Solutions not Resolutions – Tackling the Plateau
As I work on one rewrite with another small one to do and a huge editing/formatting job ahead of me, I have to wonder what else I can do to rise above my current plateau – this while trying to make up my mind what, if any, writing projects I’m going to attempt next. I’ve considered a few things that might be worth a shot. I’ve tried writing things outside my comfort zone and I could attempt to adhere strictly to the norms of a genre for a change but that just isn’t me. It kind of feels like I’d be selling my soul because I’ve made a point not to conform…I don’t even conform with the typical non-conformists. I had a management professor, one who took me aside and told me she really thought I should be majoring in management, who used to openly refer to me as her class non-conformist. I’m not eve
I could also look into studying current accepted stylistic trends, but that’s not me either. Besides, as Brendan Sanderson said during his lecture on story plotting, you can easily find two separate style manuals from two separate established writers giving completely opposite advice. He gave Stephen King and Orson Scott Card as examples. Not to mention you’ll hear popular writer folks complaining about “said-isms” on one hand and talk of editors, especially young adult ones demanding an assortment of dialogue tags as opposed to just “said.” Truth is, style preferences are very much dependent on a particular publisher/editor.
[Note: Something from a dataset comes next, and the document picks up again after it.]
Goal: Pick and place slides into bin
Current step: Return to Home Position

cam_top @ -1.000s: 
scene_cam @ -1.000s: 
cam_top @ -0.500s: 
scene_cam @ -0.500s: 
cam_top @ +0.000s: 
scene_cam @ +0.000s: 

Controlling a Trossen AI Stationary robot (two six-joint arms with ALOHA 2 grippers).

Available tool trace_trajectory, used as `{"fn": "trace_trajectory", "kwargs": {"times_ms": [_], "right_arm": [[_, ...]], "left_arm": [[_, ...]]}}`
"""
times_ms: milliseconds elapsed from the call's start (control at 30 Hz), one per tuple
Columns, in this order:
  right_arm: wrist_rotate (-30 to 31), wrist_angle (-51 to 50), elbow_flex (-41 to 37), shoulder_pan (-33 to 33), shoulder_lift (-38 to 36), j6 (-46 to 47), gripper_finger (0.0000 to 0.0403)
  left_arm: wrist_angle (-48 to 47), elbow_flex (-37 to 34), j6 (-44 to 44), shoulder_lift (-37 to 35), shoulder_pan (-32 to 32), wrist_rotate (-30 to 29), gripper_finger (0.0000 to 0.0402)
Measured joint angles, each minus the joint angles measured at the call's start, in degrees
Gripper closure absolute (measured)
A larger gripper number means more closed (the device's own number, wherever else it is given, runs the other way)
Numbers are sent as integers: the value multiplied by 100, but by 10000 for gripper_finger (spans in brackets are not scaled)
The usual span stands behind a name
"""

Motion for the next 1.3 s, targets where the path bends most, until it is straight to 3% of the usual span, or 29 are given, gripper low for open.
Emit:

I’ve decided instead to turn to studying classic authors I love, ones who are recognized for their contributions to the literary world, and I will spend a month looking very closely at their work, stripping it down and trying to figure out what made it tick. I figure I can put in a month or two breaking things down for each one until October, when my attention will turn, of course, to Halloween. I’m going to start with Nathaniel Hawthorne, one of my favourites, and go from there – trying to pick some writers that weren’t exclusively genre writers (although I might pick a couple of my favourite ones of those as well). I have so many to choose from: Kurt Vonnegut, Stephen Crane, George Orwell, Ken Kesey, Aldous Huxley, Ray Bradbury, Theodore Sturgeon, Tanith Lee, Isaac Asimov, etc. I may not get to everyone I have in mind.
This means I’ll be spending most of the year concentrating on reading and analyzing which means I won’t be very prolific when it comes to writing. Then again, if I can’t keep improving on my writing, what’s the point, right? I want to produce both quality and quantity at some point, if I can.